Glimmer elicited more response from German forces than Taxable including reconnaissance planes sent to investigate the "fleet". After completing their assignment (which, unlike Taxable, did not include laying mines) the ships returned to port, reaching their berths by 13:00 on D-Day.

==Big Drum==
Big Drum was similar to the other D-Day naval deceptions, but without an airborne component. Task Force C consisted of four HDMLs, whose job was to operate as a distraction on the western flank of the invasion. The plan originally called for the task force, which was attached to Force U (the westernmost convoy of the invasion fleet), to operate radar jamming equipment as it approached the French coast, holding 2 mi off shore until first light. After the Germans failed to respond, the ships moved to within 1.5 mi of the coast. No response, either in the air or on the shore, was observed, and the convoy returned safely to Newhaven.

==Impact==
Taxable, Glimmer and Big Drum were complicated in execution, requiring coordination of air and naval forces. Launched in poor weather conditions, Taxable did not appear to have the desired effect and failed to elicit any significant response from the Germans. The reaction to Glimmer was more encouraging. The attacks on the bomber squadrons indicated, at least to the satisfaction of RAF Bomber Command, that the Germans believed a genuine threat existed. There is no evidence that Big Drum elicited any specific response from the shore. According to historian Mary Barbier, the adverse conditions and complexity of the operations contributed to the limited enemy response.

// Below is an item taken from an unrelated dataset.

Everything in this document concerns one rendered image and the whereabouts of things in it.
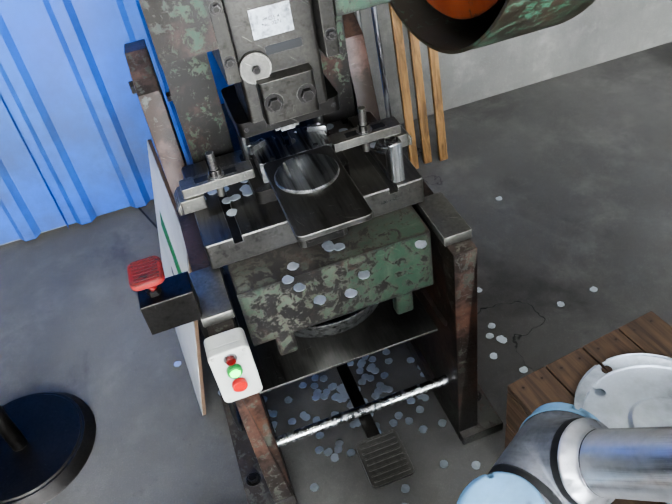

From intelligence intercepts it appears that German forces in the Pas de Calais region reported an invasion fleet. In addition, there are reports of the decoys being fired on by shore batteries in that area. In an 11 June report on the operations, Lieutenant Commander Ian Cox (who was in charge of deception units) indicated that German forces had been convinced by the fake radio traffic. Intercepted dispatches from Hiroshi Ōshima, the Japanese ambassador to Germany, made reference to the naval deceptions. An 8 June dispatch referred to the Calais region and stated "an enemy squadron that had been operating there has now withdrawn".

Although disappointed not to have seen any action during the night of D-Day, and still unsure of their actual impact, the bomber crews felt proud of the operations. Squadron Leader Les Munro of No. 617 Squadron wrote, "I have always considered the operation in one sense to be the most important the squadron carried out in my time – not because [of] bad weather, nor because of any threat of enemy action and not measured by any visible results, but because of the very exacting requirements to which we had to fly and navigate".